The Fruitful Blessing

Do you ever wonder what the blessing of God looks like?

We can sometimes overlook the true blessing of God, because we think it comes in some brilliant flash of light, or with peals of thunder and bolts of lightening. We might be lead by TV preachers to believe that the blessing of God manifests itself in only miraculous cures from disease or the spectacular acquisition of unimaginable wealth.

In reality, the blessing of God comes with few Hollywood-type visual effects. What is more, God’s blessing is manifested in things we might be prone to think of as “natural.” In reality, God’s blessing is His granting of abilities to do things or produce things that are impossible apart from His divine activity in and through His creatures.

In Creation, God blessed plants and animals with the ability to reproduce. (see Gen. 1:11, Gen. 1:24-25) He blessed the animals of the sea and air with the words “be fruitful, and multiply” (in Gen. 1:22). He blessed Mankind with similar words (in Gen. 1:28). He repeated the blessing to Noah and his sons after the flood (see Gen. 9:1, 9:7), and to Abraham when He called him (in Gen. 17:6).

Plums, puppies, and people don’t just happen. They are not the result alone of creatures “doing what comes naturally.” They are all the direct result of the blessing of God.

While we might think that the ability to produce (or reproduce) is “natural,” fruitfulness itself is the blessing of God. Whenever it is seen, He is at work (see Gen. 17:20, Gen. 28:3, Gen. 35:11, Gen. 41:52, Lev. 26:9, Deut. 7:13, Deut. 28:11).

This is true of physical fruitfulness, and it is likewise true of spiritual fruitfulness. While the ability to hear and understand the words of God might be mistaken as natural, they too are the evidence of God’s blessing and His work.

When Jesus taught the parable of the soils to His disciples, He explained that the gospel produces fruit only if it is spread on good soil (see Matt. 13:23, Mark 4:20, Luke 8:15), that is, if it is given to those who are blessed by God to be fruitful. Where the gospel does not bear fruit, the result is tragic (see Luke 13:6-9, Matt. 7:19, Matt. 3:10, John 15:2).
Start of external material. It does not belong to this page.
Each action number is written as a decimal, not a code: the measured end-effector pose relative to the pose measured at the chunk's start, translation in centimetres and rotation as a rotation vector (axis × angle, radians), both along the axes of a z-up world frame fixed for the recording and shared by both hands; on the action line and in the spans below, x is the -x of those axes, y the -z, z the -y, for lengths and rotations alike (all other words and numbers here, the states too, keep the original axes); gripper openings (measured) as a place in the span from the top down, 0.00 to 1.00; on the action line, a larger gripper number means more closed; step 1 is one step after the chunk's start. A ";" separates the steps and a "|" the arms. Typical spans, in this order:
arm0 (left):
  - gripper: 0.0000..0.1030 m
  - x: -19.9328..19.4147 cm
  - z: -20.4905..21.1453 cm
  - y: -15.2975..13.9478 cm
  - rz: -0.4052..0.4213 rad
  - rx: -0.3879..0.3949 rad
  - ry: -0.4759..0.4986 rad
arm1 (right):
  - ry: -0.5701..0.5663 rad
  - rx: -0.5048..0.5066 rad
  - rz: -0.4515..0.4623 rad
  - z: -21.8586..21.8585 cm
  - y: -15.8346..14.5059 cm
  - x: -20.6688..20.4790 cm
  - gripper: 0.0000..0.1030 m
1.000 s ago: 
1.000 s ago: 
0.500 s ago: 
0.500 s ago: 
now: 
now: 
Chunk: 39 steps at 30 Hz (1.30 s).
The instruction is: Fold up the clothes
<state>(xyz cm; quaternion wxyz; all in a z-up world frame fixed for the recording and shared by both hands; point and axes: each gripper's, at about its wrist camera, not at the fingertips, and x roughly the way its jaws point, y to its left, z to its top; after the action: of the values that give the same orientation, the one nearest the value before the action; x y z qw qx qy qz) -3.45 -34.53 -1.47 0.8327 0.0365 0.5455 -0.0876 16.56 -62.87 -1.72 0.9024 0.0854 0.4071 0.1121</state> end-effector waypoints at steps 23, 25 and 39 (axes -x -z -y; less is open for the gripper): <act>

In Colossians 1, Paul speaks of the faith, love, and hope that God has produced in the believers at Colossae. Then, in verses 5 and 6, he says,

 Of this you have heard before in the word of the truth, the gospel, which has come to you, as indeed in the whole world it is bearing fruit and growing—as it also does among you, since the day you heard it and understood the grace of God in truth, (Col. 1:5b-6, ESV)

Paul had already told them that he was grateful to God for their faith and love, and for the certainty of their hope (in Col. 1:3-5). Now, he tells them that their faith, love, and hope are the fruit of the gospel. When it came to them, God blessed them, making them into the “good soil” that Jesus talked about in His parable. Paul also says that the gospel is producing similar fruit, by the blessing and work of God, in the whole world.

Paul says that the faith, love and hope seen in the Colossians have developed in them “since the day you heard it (the gospel) and understood the grace of God in truth.” In this verse, Paul is stirring up in the Colossians (and in us) an appreciation for the truth that they have been blessed by God to do something that they otherwise could not have done.

If we, like them, have come to hear the gospel of Christ’s redemption, we are blessed by God. If we like them, have come to understand the wonderful working of God’s grace, we are blessed by God. If we have the fruit of that gospel, to even the least degree, and know the faith, the love, and the hope that the gospel implants, then that fruit is entirely due to the blessing of God.

Hollywood may try to convince us that, unless we hear the thunder and see the lightning, God has not worked, but that is simply a lie. If we find ourselves underestimating the miracle of truly hearing the gospel and actually understanding the work of His grace, we have fallen prey to the “father of all lies.”

Faith in Christ, and the genuine love and true hope that result, are the blessing of God. Do we really need anything more to give Him glory and praise and thanks?